He studied up to the graduate level in Nizam College before joining Osmania University for his post-graduate studies, which he finished in 1951. In 1952 Ramaraju decided to study folklore and graduated with a PhD in Telugu folklore in 1956, being the first holder of a doctorate in Telugu language and literature at Osmania as well as reportedly the first holder of a PhD in folklore in all of South India, despite the disdain that other scholars and the university administration had for folk arts as a field of study. Despite winning a seat in parliament during the 1952 elections as a member of the Indian National Congress, Ramaraju refused to take it up in order to continue with his folklore studies.
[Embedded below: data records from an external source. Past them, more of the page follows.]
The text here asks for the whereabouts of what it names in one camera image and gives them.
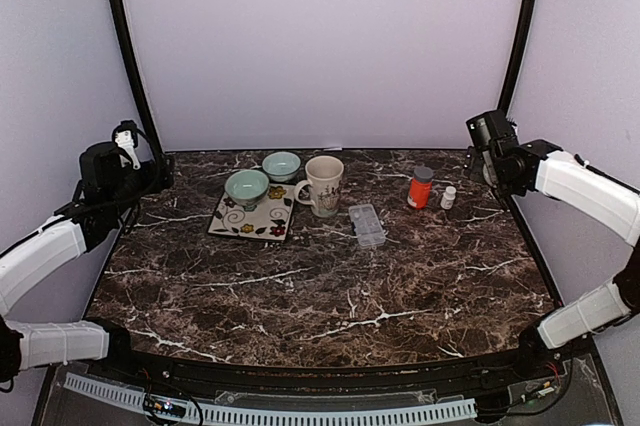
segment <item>ceramic bowl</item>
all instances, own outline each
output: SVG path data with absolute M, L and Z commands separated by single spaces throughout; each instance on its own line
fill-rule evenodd
M 243 169 L 233 173 L 224 185 L 225 192 L 245 209 L 254 207 L 269 189 L 269 178 L 261 171 Z
M 300 158 L 295 154 L 280 151 L 264 158 L 262 169 L 274 183 L 286 183 L 298 173 L 300 164 Z

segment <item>white cable tray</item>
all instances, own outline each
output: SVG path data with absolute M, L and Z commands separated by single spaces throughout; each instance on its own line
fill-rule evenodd
M 142 388 L 121 383 L 107 383 L 97 378 L 74 373 L 67 373 L 64 387 L 103 403 L 144 414 Z M 187 414 L 182 418 L 182 423 L 198 424 L 198 410 L 193 403 L 156 394 L 153 394 L 153 397 L 160 401 L 170 400 L 173 404 L 185 407 Z M 198 400 L 198 403 L 204 415 L 203 424 L 213 426 L 424 426 L 473 419 L 477 416 L 474 399 L 409 408 L 338 412 L 233 408 L 204 400 Z M 170 415 L 156 414 L 158 417 L 178 419 Z

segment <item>pill bottle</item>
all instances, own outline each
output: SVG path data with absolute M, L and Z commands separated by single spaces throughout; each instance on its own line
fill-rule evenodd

"Telugu Janapada Geya Sahityamu" (Telugu Folk Song Literature), his doctoral dissertation, was first published in the late 1950s and later republished multiple times due to its importance, being considered the "Bible" of Telugu folklore studies. After seeing the poor state of palm-leaf manuscript preservation through an encounter he had with a priest in 1953, Ramaraju decided to research and collect them, travelling throughout the country to do so. He would get a Master of Arts and another PhD in Sanskrit during this process; his thesis, published as a book titled Contribution of Andhras to Sanskrit Literature, which publicized the contribution of Telugu people to Telugu and Sanskrit literature in that period. He also became the first person to document the saints of Andhra Pradesh after seeing no recognition for them by previous scholars. Additionally, he was also proficient in Urdu and edited an Urdu-Telugu dictionary, and also translated works by Sarat Chandra Chatterjee and Premchand into Telugu for the first time. Ramaraju later become a professor at the Department of Telugu at Osmania, and would also serve as a visiting professor at over fifty universities in the country as well as given opportunities to travel abroad as part of cultural exchange projects. In his later career, he would become dean of the department, publish numerous researcher papers and encyclopedia articles, and give talks on the radio before his retirement. In 1995, the Indian government granted him the title of National Research Professor.

Ramaraju died at his home in Hyderabad on 8 February 2010. Kakatiya University Telugu Department held a meeting to eulogize him, and his collection was donated to C P Brown Memorial Library in Kadapa.